Food bank diverts a million pounds from landfill

Second Harvest, Canada’s largest food rescue organization, has reached – and exceeded – a major milestone by recovering more than a million pounds of healthy surplus food from Manitoba food businesses and redistributing it to schools, non-profits and community programs.  

“The food that we rescue is fresh, healthy and high quality but it’s unsold surplus which means it’s in danger of being sent to landfill if someone doesn’t intervene,” said Wendy Erlanger, Second Harvest’s head of operations for Manitoba, Saskatchewan and the North.  

Organizations benefitting from the surplus food include many types of non-profits. Recently, Erlanger coordinated the redistribution of 220,000 pounds of hemp products donated by Manitoba Harvest, with Bison Transportation and WERI providing in-kind logistics and storage support. 

“Supporting our local community is very important to us,” said Casey Lopes, supply chain manager with Manitoba Harvest, a Canadian hemp food producer.

“Many people are facing incredible challenges these days and food insecurity should not be one of them.”  

“We believe in giving back to the community,” said Dennis Antony, vice-president of Projects at WERI.

“We had some space and we had some staff that we could lend to help out a bit. We feel we always get back much more than we give.” 

“During these recent COVID times, as much as ever, people need to support one another,” says Steve Zovki, senior vice-president of operations at Bison Transport, which donated space on five transport trucks to help move the rescued food, two of which delivered food outside of Winnipeg to the communities of Dauphin and Brandon.

“We hope this initiative has made the lives of those who benefitted from the food donation a little more positive.” 

Founded in Ontario in 1985, Second Harvest works with food businesses from farm to retail to redistribute surplus food; to date they have rescued 177 million pounds of food.

They began developing and piloting the Food Rescue App in 2018. The app directly connects food business that have unsold surplus with non-profits in their communities that provide food to individuals and families. When COVID-19 hit, Second Harvest rapidly expanded the app across Canada to give non-profits like meal programs, shelters and food banks access to emergency food relief for their communities.  

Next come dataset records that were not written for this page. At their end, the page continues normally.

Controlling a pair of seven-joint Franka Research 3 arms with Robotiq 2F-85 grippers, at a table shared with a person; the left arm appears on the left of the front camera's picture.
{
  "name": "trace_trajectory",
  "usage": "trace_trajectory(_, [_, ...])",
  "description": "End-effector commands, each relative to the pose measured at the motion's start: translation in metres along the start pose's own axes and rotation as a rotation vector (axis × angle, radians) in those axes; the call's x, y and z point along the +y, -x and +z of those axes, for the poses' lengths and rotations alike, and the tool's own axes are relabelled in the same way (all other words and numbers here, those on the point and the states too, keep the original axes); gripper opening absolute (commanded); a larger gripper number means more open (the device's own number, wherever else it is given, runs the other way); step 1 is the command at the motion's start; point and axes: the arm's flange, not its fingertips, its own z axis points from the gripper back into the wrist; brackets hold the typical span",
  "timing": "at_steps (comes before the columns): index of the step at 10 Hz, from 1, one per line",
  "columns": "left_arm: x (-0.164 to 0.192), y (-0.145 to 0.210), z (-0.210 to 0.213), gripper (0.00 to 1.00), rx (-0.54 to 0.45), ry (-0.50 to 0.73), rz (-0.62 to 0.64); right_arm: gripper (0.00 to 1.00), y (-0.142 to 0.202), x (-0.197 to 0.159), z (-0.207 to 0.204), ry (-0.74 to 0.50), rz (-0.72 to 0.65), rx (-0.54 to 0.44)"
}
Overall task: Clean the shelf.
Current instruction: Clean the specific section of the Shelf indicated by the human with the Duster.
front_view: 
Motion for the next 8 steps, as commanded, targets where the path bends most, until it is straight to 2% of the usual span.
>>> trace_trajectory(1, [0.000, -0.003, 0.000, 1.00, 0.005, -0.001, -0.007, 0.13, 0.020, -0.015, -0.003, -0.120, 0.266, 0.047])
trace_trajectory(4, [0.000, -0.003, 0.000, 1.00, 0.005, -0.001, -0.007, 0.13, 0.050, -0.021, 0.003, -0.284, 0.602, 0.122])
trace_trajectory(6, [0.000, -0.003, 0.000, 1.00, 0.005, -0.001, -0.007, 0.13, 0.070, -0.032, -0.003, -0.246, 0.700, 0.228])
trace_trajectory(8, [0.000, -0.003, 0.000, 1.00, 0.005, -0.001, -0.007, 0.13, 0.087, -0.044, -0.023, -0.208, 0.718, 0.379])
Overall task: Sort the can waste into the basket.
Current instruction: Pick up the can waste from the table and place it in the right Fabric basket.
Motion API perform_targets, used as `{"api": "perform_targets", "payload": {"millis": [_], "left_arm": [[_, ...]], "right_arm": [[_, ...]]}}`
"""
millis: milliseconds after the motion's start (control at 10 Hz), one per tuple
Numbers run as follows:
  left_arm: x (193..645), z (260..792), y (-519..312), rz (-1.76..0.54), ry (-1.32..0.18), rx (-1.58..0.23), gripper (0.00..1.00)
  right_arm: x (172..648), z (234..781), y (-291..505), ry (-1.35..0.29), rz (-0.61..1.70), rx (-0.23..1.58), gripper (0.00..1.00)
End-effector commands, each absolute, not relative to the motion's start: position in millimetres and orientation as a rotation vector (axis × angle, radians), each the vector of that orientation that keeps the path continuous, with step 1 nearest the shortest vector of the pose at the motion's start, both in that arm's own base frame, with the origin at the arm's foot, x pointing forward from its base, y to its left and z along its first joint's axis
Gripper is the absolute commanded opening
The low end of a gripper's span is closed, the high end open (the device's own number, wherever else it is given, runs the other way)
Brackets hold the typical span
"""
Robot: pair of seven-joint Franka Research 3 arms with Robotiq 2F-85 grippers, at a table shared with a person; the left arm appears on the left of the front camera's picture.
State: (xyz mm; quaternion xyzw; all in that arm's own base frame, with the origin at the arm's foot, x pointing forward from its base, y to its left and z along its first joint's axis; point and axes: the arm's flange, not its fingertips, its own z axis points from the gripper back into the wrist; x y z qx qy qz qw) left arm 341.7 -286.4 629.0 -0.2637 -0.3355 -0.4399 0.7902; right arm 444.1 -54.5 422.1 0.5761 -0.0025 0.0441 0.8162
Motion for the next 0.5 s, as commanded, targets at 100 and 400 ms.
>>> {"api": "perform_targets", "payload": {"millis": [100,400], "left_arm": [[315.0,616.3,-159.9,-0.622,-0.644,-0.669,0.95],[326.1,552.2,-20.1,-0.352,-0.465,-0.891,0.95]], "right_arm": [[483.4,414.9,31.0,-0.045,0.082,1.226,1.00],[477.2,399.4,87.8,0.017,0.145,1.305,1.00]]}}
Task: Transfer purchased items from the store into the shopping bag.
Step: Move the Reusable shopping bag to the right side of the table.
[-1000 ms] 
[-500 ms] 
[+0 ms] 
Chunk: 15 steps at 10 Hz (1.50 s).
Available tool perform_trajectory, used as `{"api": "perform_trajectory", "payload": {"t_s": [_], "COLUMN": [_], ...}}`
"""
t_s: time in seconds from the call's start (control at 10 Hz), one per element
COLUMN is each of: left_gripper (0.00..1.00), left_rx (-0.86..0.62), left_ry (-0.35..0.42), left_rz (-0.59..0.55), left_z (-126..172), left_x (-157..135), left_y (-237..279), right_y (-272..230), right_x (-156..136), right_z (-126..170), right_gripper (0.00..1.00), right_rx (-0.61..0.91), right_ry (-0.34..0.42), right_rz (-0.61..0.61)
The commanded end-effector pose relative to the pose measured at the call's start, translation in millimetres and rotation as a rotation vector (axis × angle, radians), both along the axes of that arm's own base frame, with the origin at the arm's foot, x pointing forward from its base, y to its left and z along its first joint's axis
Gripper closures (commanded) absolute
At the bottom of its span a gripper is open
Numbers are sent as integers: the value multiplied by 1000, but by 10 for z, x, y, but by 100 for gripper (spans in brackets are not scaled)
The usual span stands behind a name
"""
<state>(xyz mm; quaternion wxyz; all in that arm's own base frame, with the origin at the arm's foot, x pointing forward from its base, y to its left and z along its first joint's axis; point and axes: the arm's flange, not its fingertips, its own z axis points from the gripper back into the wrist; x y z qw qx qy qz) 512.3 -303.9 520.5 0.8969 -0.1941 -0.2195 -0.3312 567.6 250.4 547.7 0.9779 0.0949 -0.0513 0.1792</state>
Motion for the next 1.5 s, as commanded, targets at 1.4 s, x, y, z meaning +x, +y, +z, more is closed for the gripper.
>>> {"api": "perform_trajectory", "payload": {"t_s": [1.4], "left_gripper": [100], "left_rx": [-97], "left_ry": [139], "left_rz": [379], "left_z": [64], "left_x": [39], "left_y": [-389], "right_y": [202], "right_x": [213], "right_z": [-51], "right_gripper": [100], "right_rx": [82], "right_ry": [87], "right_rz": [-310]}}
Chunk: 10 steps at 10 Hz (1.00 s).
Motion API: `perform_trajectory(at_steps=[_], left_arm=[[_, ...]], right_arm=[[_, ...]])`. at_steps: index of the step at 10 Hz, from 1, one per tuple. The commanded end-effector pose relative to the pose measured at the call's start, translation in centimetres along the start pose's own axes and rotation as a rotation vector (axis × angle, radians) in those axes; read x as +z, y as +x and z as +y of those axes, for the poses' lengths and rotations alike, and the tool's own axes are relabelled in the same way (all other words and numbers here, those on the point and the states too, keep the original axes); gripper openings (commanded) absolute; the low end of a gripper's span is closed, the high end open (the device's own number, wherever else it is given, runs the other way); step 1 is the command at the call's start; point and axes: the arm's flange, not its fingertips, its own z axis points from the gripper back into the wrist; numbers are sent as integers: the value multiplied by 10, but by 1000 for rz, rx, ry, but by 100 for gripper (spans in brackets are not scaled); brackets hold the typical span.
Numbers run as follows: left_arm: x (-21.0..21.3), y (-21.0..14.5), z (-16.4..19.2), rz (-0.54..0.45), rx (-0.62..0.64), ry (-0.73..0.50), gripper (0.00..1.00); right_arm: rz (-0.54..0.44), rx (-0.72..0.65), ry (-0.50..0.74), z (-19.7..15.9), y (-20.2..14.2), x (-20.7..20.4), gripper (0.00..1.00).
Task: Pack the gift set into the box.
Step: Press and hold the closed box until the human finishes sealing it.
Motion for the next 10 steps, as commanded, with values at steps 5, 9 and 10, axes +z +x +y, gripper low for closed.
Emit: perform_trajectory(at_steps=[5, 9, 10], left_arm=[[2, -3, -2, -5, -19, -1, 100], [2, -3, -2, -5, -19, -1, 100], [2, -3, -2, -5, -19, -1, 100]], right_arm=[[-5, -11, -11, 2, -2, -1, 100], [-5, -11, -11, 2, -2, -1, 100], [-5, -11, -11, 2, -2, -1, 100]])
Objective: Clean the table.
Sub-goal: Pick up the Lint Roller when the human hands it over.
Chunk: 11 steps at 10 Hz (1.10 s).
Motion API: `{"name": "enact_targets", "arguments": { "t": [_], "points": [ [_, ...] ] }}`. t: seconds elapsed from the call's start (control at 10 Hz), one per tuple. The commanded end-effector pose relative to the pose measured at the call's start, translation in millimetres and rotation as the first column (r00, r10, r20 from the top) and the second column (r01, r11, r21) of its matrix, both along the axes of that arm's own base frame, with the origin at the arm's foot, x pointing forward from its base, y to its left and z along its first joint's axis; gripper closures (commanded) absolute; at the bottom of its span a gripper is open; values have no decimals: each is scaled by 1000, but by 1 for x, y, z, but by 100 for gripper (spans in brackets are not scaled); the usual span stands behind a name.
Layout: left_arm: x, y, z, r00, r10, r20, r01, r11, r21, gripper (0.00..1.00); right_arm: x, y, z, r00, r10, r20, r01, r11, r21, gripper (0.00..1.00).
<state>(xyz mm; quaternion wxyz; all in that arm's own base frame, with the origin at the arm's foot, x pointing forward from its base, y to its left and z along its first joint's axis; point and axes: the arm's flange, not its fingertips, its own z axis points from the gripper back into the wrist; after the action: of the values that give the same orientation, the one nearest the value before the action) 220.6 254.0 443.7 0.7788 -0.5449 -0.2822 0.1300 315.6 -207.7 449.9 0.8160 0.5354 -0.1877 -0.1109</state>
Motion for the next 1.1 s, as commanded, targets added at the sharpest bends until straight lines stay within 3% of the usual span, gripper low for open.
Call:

Second Harvest’s research shows that, in Canada, nearly 60 percent of food produced is lost or wasted every year, including 11.2 million tonnes of potentially rescuable, edible food that is also lost to landfill. When food ends up in landfill, it generates 56.5 million tonnes of CO2e emissions every year.  

Says Erlanger, “That’s the beauty of the Second Harvest food rescue app: it helps build an engaged, compassionate, powerful community of people who want to make sure healthy food always gets to families, not landfills.”